…затеряться среди людей и найти путь, о котором Ему там, в Пропасти, дано знать. Ньярлатхотепу же, Всесильному Посланнику, должно рассказать обо всем. И тогда Он примет человеческое обличье, спрятавшись под восковой маской и широкими одеждами, и сойдет на Землю из мира Семи Солнц, чтобы посмеяться…
(ЧЕЛОВЕЧЕСКИЙ ГОЛОС)
…Ньярлатхотеп, Всесильный Посланник, что доставил через космическую бездну неведомую радость на Юггот, Отец Легиона Особо Отмеченных, идущий впереди тех…
(РАЗГОВОР ОБРЫВАЕТСЯ НА ПОЛУСЛОВЕ ВВИДУ ОКОНЧАНИЯ ЗАПИСИ)

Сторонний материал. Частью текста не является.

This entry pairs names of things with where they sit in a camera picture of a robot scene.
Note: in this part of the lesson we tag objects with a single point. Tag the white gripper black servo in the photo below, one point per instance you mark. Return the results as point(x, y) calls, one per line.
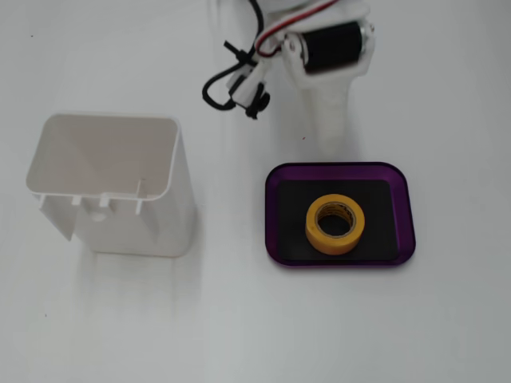
point(328, 52)

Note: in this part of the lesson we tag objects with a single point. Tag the yellow tape roll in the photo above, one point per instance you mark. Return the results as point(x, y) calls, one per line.
point(331, 244)

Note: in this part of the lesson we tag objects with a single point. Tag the white plastic open box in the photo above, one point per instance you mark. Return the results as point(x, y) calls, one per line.
point(175, 223)

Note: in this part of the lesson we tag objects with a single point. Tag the purple metal tray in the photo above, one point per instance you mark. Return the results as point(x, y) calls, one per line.
point(273, 175)

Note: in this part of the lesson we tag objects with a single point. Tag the black tray liner mat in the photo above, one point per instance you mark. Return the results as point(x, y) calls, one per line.
point(291, 223)

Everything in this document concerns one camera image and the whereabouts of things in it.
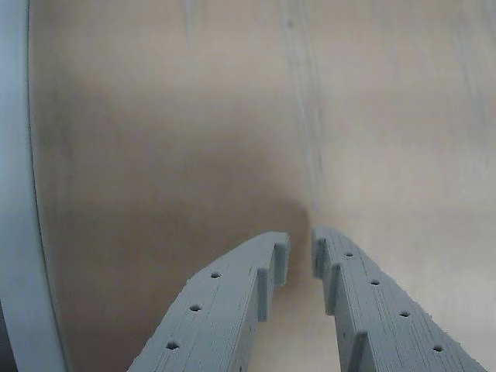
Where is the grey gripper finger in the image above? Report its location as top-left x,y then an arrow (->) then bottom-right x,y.
126,231 -> 291,372
312,227 -> 490,372

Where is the white table rim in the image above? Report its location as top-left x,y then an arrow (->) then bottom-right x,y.
0,0 -> 81,372

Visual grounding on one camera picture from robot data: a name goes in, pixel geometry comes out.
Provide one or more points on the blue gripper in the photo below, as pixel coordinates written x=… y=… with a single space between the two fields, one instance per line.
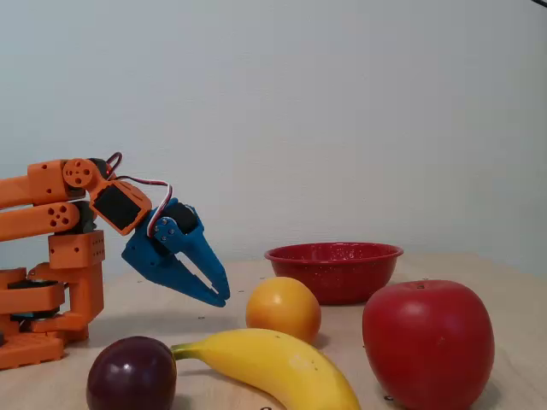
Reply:
x=147 y=255

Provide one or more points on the yellow toy banana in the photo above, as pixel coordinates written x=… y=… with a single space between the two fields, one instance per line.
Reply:
x=273 y=363

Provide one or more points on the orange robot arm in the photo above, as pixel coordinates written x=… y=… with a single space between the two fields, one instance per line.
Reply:
x=38 y=218

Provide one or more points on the red speckled bowl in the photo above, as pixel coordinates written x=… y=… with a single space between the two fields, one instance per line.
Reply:
x=337 y=273

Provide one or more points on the orange toy fruit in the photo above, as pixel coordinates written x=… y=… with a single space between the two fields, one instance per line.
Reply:
x=282 y=307

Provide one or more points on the dark purple toy plum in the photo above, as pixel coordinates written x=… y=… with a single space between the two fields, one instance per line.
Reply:
x=132 y=376

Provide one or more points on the red toy apple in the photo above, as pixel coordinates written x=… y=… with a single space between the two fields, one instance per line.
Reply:
x=427 y=341

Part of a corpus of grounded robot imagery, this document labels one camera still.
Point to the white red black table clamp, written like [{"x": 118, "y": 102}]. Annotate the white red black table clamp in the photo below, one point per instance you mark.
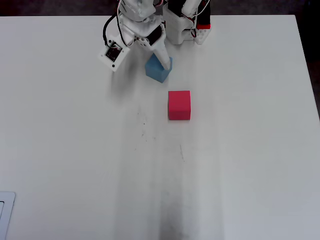
[{"x": 203, "y": 35}]

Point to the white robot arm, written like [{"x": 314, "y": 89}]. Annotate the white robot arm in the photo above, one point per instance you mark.
[{"x": 136, "y": 10}]

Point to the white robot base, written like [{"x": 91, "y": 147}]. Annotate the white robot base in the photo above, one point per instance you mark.
[{"x": 175, "y": 27}]

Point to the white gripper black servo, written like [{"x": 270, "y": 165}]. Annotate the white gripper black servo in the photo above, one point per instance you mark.
[{"x": 156, "y": 37}]

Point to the red foam cube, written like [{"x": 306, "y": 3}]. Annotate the red foam cube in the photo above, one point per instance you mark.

Вот такой разговор мне предстояло прослушать. Неподдельный страх овладел мною, едва я, нажав на ручку, услышал вступительное поскребывание сапфировой иглы. Признаюсь, в тот момент мне хотелось этим все и закончить, и, помнится, я как ребенок обрадовался тому, что первые едва слышные обрывки фраз произнес человеческий голос — мягкий, размеренный и, похоже, с легким бостонским акцентом; безусловно, никто из уроженцев вермонтского горного края так говорить не мог. Вслушиваясь в дразнящую своей приглушенностью речь, я как будто стал различать слова, встречавшиеся в старательно восстановленном тексте Эйкли. Меж тем мягкий голос с бостонским акцентом продолжал заклинать: «Иэ! Шуб-Ниггурат! Черный Козел с Легионом Младых!..»
А затем я услышал
Несмотря на то что этот голос постоянно звучит у меня в ушах, я так и не сумел подыскать ему точных сравнений из числа тех, что существуют в человеческом языке. Он напоминает жужжание отвратительного гигантского насекомого, подражающего речи какого-то даже отдаленно не похожего на него существа. Я совершенно уверен, что у издававшей подобный звук твари голосовые связки не имеют ничего общего с голосовым аппаратом как человека, так и млекопитающих в целом. И тембр, и диапазон, и оттенки звучания были абсолютно чужеродными — подобного звука не найти среди явлений не только человеческого бытия, но и земного бытия вообще. В тот самый первый раз его неожиданное вторжение в привычный мне мир так потрясло меня, что всю последующую часть пластинки я прослушал рассеянно, пытаясь стряхнуть с себя послешоковое оцепенение. Когда же в записи началось то место, где жужжание становилось продолжительнее, ощущение дьявольской безысходности, поразившее меня при первоначальных вкраплениях голоса, вдруг усилилось. Наконец запись кончилась — оборвалась на полуслове в тот момент, когда дуэт человеческого и инопланетного голосов зазвучал необычайно отчетливо. Граммофон автоматически выключился, а я все сидел, тупо вперив в него взгляд.